Task goal -
Your job is to return every line in the data holding the string "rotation".

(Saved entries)
• • • •

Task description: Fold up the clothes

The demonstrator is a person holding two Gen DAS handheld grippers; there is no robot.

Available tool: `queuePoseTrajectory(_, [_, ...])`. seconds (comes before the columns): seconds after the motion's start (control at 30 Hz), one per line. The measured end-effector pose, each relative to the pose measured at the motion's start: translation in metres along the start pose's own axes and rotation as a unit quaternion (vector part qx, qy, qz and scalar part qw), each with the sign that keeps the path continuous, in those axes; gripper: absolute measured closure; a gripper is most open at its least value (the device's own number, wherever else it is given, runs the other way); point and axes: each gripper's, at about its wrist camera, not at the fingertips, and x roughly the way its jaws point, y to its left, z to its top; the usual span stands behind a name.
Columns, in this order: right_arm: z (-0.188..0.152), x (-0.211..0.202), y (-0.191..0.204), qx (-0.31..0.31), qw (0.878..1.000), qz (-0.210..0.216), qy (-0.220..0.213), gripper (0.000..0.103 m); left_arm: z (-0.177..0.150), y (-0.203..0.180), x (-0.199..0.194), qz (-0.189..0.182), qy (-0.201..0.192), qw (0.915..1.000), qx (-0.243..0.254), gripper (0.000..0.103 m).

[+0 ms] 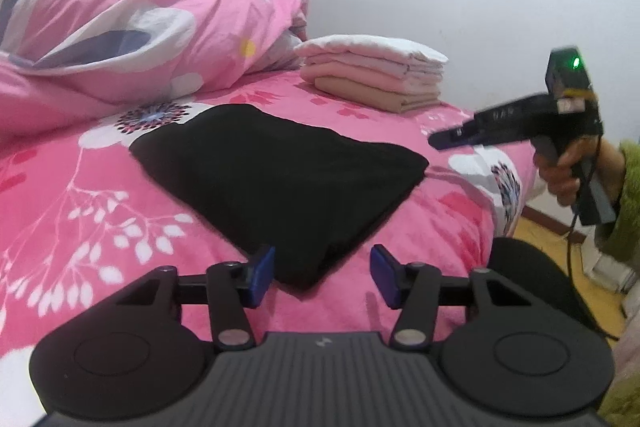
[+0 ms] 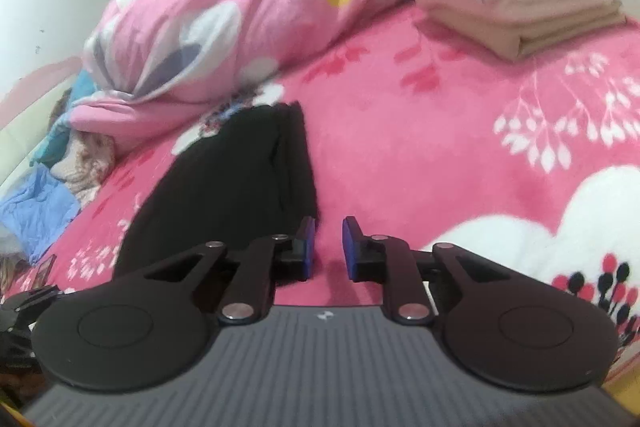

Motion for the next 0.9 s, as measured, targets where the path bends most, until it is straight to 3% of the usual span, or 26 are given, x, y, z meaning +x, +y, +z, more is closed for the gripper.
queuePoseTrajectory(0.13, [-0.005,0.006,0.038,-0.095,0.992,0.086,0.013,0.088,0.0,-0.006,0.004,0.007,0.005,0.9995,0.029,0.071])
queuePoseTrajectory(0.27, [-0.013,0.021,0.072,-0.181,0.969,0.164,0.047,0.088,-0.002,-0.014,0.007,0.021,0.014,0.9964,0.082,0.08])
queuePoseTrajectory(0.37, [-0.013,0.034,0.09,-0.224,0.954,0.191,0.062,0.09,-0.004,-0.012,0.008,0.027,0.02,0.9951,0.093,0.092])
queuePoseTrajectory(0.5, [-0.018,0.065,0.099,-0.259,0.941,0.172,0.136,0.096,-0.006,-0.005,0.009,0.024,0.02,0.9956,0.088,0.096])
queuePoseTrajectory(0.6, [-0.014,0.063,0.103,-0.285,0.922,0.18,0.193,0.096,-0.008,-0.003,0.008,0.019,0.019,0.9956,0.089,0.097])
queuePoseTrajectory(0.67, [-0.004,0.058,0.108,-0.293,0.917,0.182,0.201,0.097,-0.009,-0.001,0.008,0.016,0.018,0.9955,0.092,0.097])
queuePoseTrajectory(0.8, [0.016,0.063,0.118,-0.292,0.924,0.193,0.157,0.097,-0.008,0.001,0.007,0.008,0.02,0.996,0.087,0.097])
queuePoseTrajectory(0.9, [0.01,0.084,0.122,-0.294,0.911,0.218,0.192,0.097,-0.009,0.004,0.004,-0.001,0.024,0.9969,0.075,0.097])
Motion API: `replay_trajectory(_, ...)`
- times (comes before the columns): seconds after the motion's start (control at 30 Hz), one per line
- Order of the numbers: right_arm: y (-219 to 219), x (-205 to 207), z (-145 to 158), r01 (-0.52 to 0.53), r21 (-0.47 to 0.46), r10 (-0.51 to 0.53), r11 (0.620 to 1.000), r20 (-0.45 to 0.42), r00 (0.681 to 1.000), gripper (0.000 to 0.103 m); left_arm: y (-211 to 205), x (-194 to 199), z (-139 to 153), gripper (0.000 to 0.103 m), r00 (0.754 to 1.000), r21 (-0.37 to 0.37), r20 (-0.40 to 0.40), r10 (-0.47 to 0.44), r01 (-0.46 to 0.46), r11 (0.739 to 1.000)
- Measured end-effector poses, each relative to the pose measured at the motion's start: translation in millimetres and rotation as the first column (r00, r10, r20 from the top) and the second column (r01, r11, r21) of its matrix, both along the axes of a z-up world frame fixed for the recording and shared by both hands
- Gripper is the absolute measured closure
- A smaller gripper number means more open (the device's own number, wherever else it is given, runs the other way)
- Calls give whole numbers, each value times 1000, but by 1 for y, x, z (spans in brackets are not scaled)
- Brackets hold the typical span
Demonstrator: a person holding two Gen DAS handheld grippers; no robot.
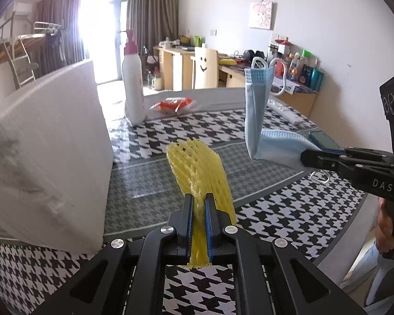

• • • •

Written solution -
Available tool: `queuePoseTrajectory(_, [_, ...])`. seconds (comes before the columns): seconds after the motion's start (control at 30 Hz), one per line. The measured end-effector pose, each relative to the pose measured at the motion's start: translation in metres along the start pose's own axes and rotation as a unit quaternion (vector part qx, qy, qz and scalar part qw), each with the sign that keeps the path continuous, in those axes; gripper: absolute measured closure; a gripper is most open at its least value (the device's own number, wherever else it is given, runs the other way); point and axes: each gripper's, at about its wrist camera, not at the fingertips, and x roughly the way its jaws point, y to its left, z to its top; the usual span stands behind a name.
- Measured end-effector poses, each relative to the pose measured at the motion's start: translation in millimetres and rotation as the first column (r00, r10, r20 from the top) and the second column (r01, r11, r21) of its matrix, both along the axes of a z-up world frame fixed for the recording and shared by both hands

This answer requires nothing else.